§ **What you are asked to do**
In the listing below, every line with the word "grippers" needs to be copied.

§ **Data provided**
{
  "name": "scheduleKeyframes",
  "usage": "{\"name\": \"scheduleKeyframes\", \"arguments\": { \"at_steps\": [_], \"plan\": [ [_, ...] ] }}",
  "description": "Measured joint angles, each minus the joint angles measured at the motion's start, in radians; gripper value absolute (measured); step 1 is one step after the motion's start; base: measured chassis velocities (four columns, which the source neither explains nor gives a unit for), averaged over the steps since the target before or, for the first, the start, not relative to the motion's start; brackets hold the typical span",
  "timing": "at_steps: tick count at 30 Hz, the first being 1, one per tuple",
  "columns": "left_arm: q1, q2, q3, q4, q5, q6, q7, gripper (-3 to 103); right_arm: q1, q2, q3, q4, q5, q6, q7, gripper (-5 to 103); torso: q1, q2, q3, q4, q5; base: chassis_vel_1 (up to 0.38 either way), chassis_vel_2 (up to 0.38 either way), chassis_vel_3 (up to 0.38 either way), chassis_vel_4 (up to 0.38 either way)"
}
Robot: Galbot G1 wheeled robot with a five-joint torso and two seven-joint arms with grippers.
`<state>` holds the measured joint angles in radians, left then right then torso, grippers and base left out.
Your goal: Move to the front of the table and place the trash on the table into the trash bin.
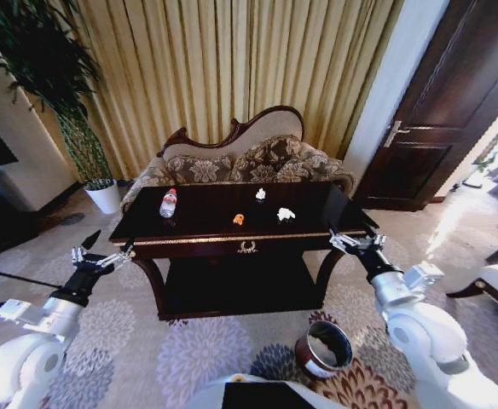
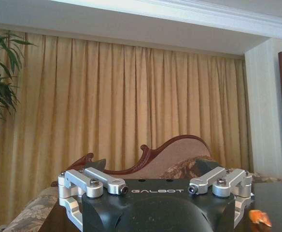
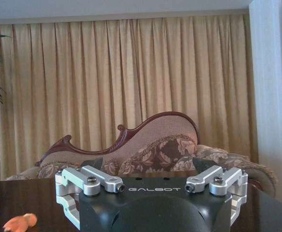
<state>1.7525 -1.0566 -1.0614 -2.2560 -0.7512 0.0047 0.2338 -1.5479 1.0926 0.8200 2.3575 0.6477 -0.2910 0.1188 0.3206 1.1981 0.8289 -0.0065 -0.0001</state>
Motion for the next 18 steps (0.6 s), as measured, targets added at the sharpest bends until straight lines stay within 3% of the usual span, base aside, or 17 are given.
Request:
{"name": "scheduleKeyframes", "arguments": {
  "at_steps": [7, 12, 18],
  "plan": [
    [0.012, -0.014, -0.004, -0.009, -0.001, -0.001, 0.0, 100, 0.009, -0.005, 0.002, -0.007, 0.002, -0.002, 0.0, 100, 0.0, 0.0, 0.0, -0.0001, 0.0001, -0.153, 0.151, 0.16, -0.151],
    [0.012, -0.027, -0.014, -0.026, -0.001, 0.0, -0.014, 100, 0.053, -0.035, -0.016, -0.005, 0.026, -0.03, 0.0, 100, 0.001, 0.0, 0.0, -0.0003, 0.0001, -0.005, 0.015, 0.015, -0.003],
    [0.017, -0.036, -0.028, -0.069, 0.003, 0.048, -0.099, 100, 0.216, -0.162, -0.081, -0.092, 0.112, -0.147, 0.0, 100, -0.001, 0.001, 0.0, 0.0002, 0.0002, 0.0, 0.0, 0.0, 0.0]
  ]
}}
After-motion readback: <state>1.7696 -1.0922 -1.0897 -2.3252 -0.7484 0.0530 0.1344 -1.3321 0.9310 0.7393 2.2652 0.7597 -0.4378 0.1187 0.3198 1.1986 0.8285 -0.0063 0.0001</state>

§ **Expected answer**
Robot: Galbot G1 wheeled robot with a five-joint torso and two seven-joint arms with grippers.
`<state>` holds the measured joint angles in radians, left then right then torso, grippers and base left out.

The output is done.